Content = Response.xpath ('//*[@class = ' entry '] '). Extract () [0]
Complete Code
def parse_detail (self, Response): #获取标题 #可以用//*[@id = "post-112614"]/div[1]/h1/text () gets the value in the label title = Response.x Path ('//*[@class = "Entry-header"]/h1/text ()). Extract () [0] # print (' title ', title) # Re1_selector = Response.xpath (' div[@class = "Entry_header"]/h1/text ()) #获取时间 #获取字符串的话用time. Extract () [0].strip (). Repalce ("•", ""). Strip () Crea Te_date = Response.xpath ('//*[@class = ' entry-meta-hide-on-mobile ']/text () '). Extract () [0].strip (). replace ("•", "").
    Strip () #获取点赞数 praise_nums = Response.xpath ("//span[contains (@class, ' vote-post-up ')]/h10/text ()"). Extract () [0] #获取收藏, this contains the ' Favorites ' and ' Favorites ' two characters fav_nums = Response.xpath ("//span[contains (@class, ' bookmark-btn ')]/text ()"). Extract () [0]. Strip () Match_re = Re.match ('. *? 
    \d+). * ', fav_nums) if match_re: #获取收藏数 fav_nums = Int (Match_re.group (1)) Else:fav_nums = 0
 #获取评论数 comment_nums = Response.xpath ('//*[@class = ' entry-meta-hide-on-mobile ']/a[2]/text () '). Extract () [0].strip ()   Match_re = Re.match ('. *? \d+). * ', comment_nums) if Match_re: # get Favorites comment_nums = Int (Match_re.group (1)) Else:co
    mment_nums = 0 #获取文章分类标签 tag_list = Response.xpath ("//p[@class = ' entry-meta-hide-on-mobile ']/a/text ()"). Extract () Tag_list = [element for element in Tag_list if not Element.strip (). EndsWith (' comments ')] tag = ', '. Join (tag_list) con Tent = Response.xpath ('//*[@class = ' entry '] '). Extract () [0]

Contact Us

The content source of this page is from Internet, which doesn't represent Alibaba Cloud's opinion; products and services mentioned on that page don't have any relationship with Alibaba Cloud.

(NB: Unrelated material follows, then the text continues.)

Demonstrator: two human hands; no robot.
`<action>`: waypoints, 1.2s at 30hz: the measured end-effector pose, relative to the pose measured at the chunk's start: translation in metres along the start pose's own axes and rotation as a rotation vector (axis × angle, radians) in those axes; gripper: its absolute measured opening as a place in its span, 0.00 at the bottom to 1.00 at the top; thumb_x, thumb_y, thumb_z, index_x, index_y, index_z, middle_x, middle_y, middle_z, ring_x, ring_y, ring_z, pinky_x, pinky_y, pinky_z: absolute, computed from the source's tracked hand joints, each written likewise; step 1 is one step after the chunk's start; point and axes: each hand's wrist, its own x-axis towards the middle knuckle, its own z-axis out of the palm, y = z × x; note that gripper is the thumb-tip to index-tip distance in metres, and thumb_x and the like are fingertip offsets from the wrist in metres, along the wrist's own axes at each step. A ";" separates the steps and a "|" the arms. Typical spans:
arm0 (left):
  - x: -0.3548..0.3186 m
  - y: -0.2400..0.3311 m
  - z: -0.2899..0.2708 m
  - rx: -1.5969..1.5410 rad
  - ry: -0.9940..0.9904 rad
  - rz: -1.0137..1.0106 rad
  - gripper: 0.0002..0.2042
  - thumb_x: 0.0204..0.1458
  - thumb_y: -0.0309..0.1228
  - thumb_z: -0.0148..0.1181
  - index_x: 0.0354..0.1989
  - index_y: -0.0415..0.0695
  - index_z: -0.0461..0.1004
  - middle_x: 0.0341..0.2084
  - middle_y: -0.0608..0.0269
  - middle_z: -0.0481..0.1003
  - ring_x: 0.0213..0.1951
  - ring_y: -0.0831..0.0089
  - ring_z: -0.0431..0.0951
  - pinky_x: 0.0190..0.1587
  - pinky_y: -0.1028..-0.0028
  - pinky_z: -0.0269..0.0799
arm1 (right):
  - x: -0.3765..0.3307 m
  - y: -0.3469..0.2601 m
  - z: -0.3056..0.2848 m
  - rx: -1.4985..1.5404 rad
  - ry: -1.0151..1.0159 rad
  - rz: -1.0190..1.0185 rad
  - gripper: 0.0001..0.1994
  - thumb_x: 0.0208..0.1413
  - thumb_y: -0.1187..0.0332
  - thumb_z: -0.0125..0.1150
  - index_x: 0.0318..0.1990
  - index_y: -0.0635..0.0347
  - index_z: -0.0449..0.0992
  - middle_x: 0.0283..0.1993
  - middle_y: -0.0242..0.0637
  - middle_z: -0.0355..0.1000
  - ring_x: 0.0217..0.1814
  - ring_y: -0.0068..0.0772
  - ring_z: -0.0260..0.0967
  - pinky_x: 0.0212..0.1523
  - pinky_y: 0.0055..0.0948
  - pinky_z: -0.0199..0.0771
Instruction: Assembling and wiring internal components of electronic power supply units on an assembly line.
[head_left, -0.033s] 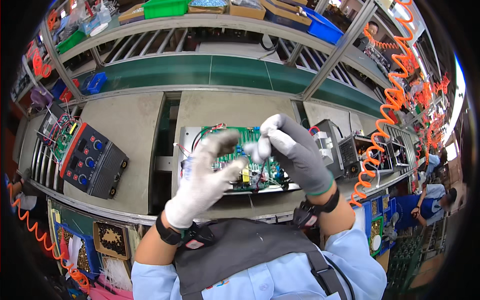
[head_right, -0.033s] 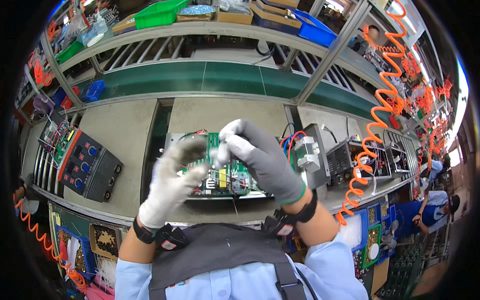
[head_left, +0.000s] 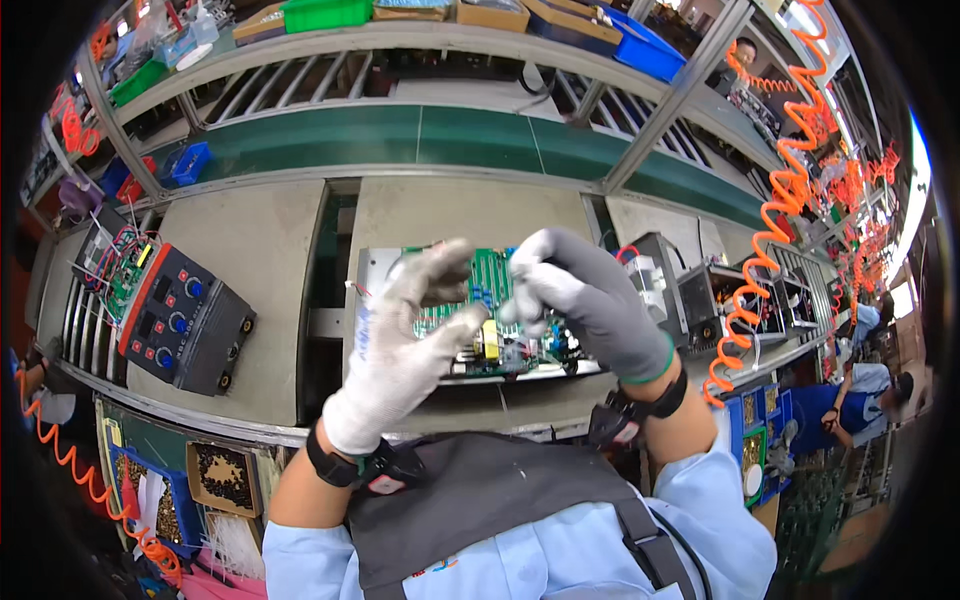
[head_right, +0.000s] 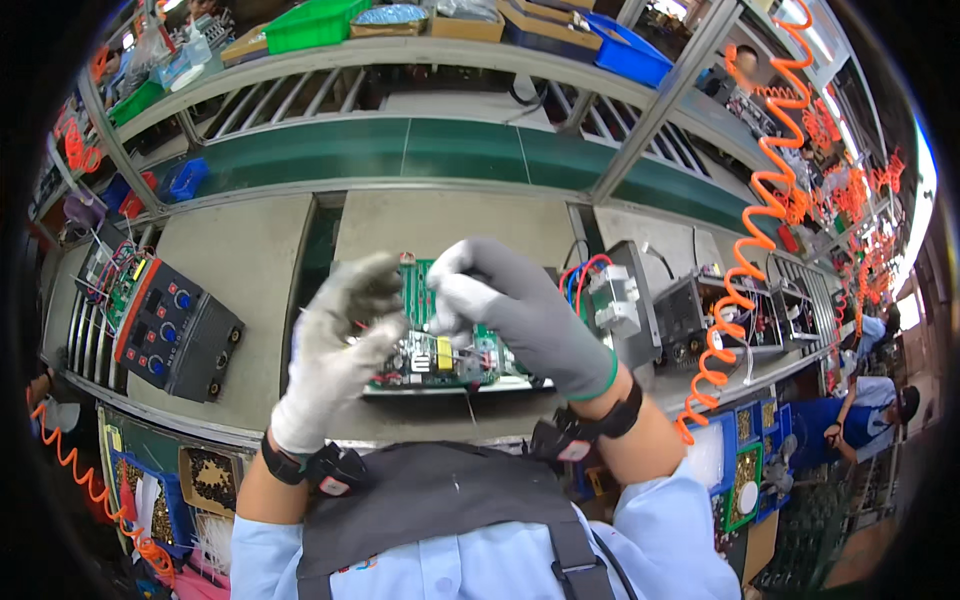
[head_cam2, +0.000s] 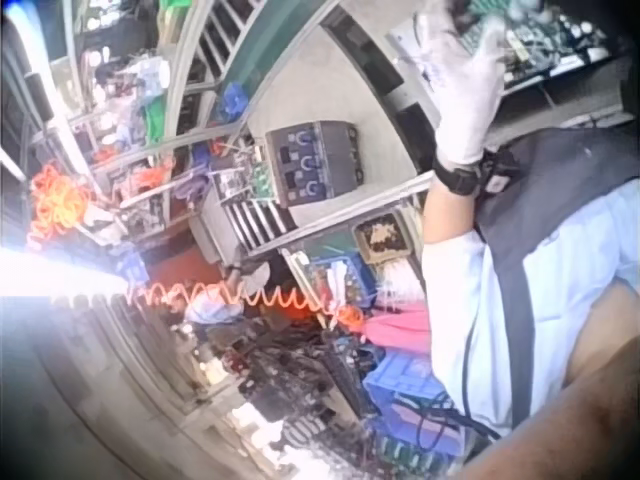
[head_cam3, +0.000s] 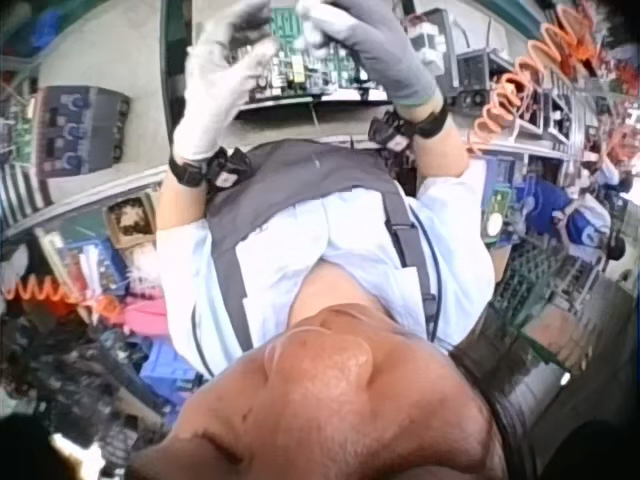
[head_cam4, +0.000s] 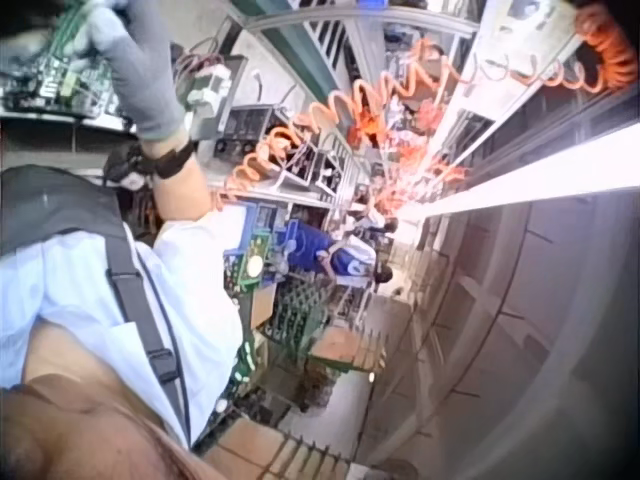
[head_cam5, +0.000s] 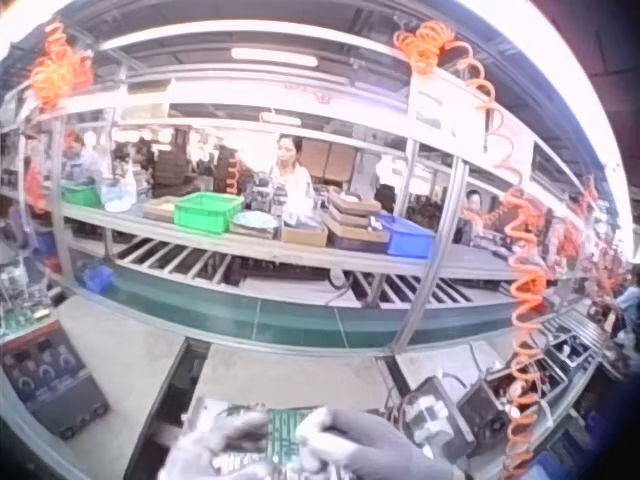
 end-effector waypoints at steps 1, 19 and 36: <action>0.000 0.009 -0.006 0.021 -0.064 0.013 0.21 0.48 0.23 0.62 0.53 0.36 0.70 0.41 0.56 0.74 0.41 0.71 0.76 0.47 0.72 0.72 | 0.003 -0.009 0.002 -0.134 -0.073 0.105 0.10 0.61 0.65 0.52 0.35 0.63 0.71 0.27 0.31 0.69 0.30 0.16 0.65 0.31 0.20 0.68; 0.016 -0.041 -0.021 0.995 -0.478 0.334 0.19 0.38 0.27 0.65 0.43 0.39 0.73 0.39 0.57 0.75 0.46 0.61 0.74 0.59 0.57 0.57 | 0.042 0.062 -0.085 -1.544 0.144 -0.157 0.04 0.48 0.64 0.63 0.30 0.50 0.81 0.27 0.35 0.70 0.31 0.41 0.71 0.33 0.37 0.70; 0.021 -0.021 -0.018 0.851 -0.489 0.203 0.03 0.43 0.28 0.62 0.24 0.44 0.77 0.18 0.60 0.75 0.28 0.63 0.77 0.63 0.56 0.55 | 0.074 0.096 -0.083 -1.758 -0.208 0.126 0.04 0.43 0.68 0.59 0.29 0.52 0.78 0.34 0.37 0.73 0.40 0.44 0.71 0.42 0.42 0.69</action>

If the content of the page makes you feel confusing, please write us an email, we will handle the problem within 5 days after receiving your email.

If you find any instances of plagiarism from the community, please send an email to: info-contact@alibabacloud.com and provide relevant evidence. A staff member will contact you within 5 working days.

A Free Trial That Lets You Build Big!

Start building with 50+ products and up to 12 months usage for Elastic Compute Service

  • Sales Support

    1 on 1 presale consultation

  • After-Sales Support

    24/7 Technical Support 6 Free Tickets per Quarter Faster Response

  • Alibaba Cloud offers highly flexible support services tailored to meet your exact needs.